* Exercise instructions:
Count every line in the data below where "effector" occurs, then state that number and nothing more.

== Material provided ==

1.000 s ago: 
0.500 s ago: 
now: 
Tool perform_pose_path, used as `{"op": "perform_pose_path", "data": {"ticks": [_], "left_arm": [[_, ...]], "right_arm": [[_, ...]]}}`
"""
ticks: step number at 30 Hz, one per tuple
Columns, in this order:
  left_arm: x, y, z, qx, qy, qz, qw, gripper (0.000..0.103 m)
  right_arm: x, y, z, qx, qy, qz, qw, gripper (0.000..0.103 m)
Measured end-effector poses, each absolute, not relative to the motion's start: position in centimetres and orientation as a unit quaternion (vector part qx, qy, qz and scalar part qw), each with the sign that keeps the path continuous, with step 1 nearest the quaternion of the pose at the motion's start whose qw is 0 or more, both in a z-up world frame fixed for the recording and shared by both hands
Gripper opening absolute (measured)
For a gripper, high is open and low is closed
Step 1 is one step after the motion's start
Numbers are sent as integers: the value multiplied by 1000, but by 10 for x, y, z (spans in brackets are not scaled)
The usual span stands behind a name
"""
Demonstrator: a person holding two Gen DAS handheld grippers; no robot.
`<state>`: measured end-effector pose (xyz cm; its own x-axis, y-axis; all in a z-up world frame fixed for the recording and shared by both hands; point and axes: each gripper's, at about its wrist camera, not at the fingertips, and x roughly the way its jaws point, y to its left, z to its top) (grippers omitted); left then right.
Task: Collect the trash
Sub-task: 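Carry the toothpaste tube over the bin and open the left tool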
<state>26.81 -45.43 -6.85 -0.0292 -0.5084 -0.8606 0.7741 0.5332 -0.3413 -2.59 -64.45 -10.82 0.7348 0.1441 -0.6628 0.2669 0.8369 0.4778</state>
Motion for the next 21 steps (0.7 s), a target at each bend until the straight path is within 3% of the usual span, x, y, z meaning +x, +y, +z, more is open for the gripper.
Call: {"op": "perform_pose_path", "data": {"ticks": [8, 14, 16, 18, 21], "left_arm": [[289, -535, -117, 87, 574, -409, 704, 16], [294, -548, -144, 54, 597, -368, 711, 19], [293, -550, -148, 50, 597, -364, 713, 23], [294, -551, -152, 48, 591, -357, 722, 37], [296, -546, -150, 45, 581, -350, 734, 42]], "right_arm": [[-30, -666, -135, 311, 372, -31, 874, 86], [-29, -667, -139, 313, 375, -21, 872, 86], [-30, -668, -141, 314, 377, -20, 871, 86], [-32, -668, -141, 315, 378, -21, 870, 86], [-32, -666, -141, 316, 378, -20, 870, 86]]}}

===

* Task response:
2